A free fearless spirit he: somewhat wild, though not heart-wicked; a good deal given to nocturnal excursions to neighbouring plantations; hence the infliction of the lash, which has finally caused his absconding from that of Ephraim Darke.
A merry jovial fellow he has been—would be still—but for the cloud of danger that hangs over him; dark as the den in which he has found a hiding-place. This is in the very heart and centre of the cypress swamp, as also in the heart and hollow of a cypress tree. No dead log, but a living growing trunk, which stands on a little eyot, not immediately surrounded by water, but marsh and mud. There is water beyond, on every side, extending more than a mile, with trees standing in and shadowing its stagnant surface.
On the little islet Nature has provided a home for the hunted fugitive—an asylum where he is safe from pursuit—beyond the scent of savage hounds, and the trailing of men almost as savage as they; for the place cannot be approached by water-craft, and is equally unapproachable by land. Even a dog could not make way through the quagmire of mud, stretching immediately around it to a distance of several hundred yards. If one tried, it would soon be snapped up by the great saurian, master of this darksome domain. Still is there a way to traverse the treacherous ground, for one knowing it, as does Darke’s runaway slave. Here, again, has Nature intervened, lending her beneficent aid to the oppressed fleeing from oppression. The elements in their anger, spoken by tempest and tornado, have laid prostrate several trees, whose trunks, lying along the ooze, lap one another, and form a continuous causeway. Where there chances to be a break, human ingenuity has supplied the connecting link, making it as much as possible to look like Nature’s own handiwork; though it is that of Jupiter himself. The hollow tree has given him a house ready built, with walls strong as any constructed by human hands, and a roof to shelter him from the rain. If no better than the lair of a wild beast, still is it snug and safe. The winds may blow above, the thunder rattle, and the lightning flash; but below, under the close canopy of leaves and thickly-woven parasites, he but hears the first in soft sighings, the second in distant reverberation, and sees the last only in faint phosphoric gleams. Far brighter the sparkle of insects that nightly play around the door of his dwelling.
A month has elapsed since the day when, incensed at the flogging received—this cruel as causeless—he ran away, resolved to risk everything, life itself, rather than longer endure the tyrannous treatment of the Darkes.

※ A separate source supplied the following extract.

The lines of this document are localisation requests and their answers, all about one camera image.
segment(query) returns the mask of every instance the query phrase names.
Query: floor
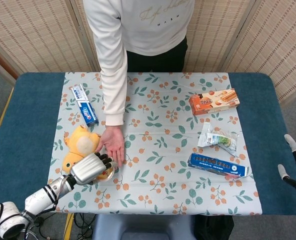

Though suspected of having taken refuge in the swamp, and there repeatedly sought for, throughout all this time he has contrived to baffle search. Nor has he either starved or suffered, except from solitude. Naturally of a social disposition, this has been irksome to him. Otherwise, he has comforts enough. Though rude his domicile, and remote from a market, it is sufficiently furnished and provided. The Spanish moss makes a soft couch, on which he can peacefully repose. And for food he need not be hard up, nor has he been for a single day. If it come to that, he can easily entrap an alligator, and make a meal off the tenderest part of its tail; this yielding a steak which, if not equal to best beef, is at all events eatable.
But Jupe has never been driven to diet on alligator meat too much of musky flavour. His usual fare is roast pork, with now and then broiled ham and chicken; failing which, a fricassée of ’coon or a barbecue of ’possum. No lack of bread besides—maize bread—in its various bakings of “pone,” “hoe cake,” and “dodger.” Sometimes, too, he indulges in “Virginia biscuit,” of sweetest and whitest flour.
The question is called up, Whence gets he such good things? The ’coon and ’possum may be accounted for, these being wild game of the woods, which he can procure by capture; but the other viands are domestic, and could only be obtained from a plantation.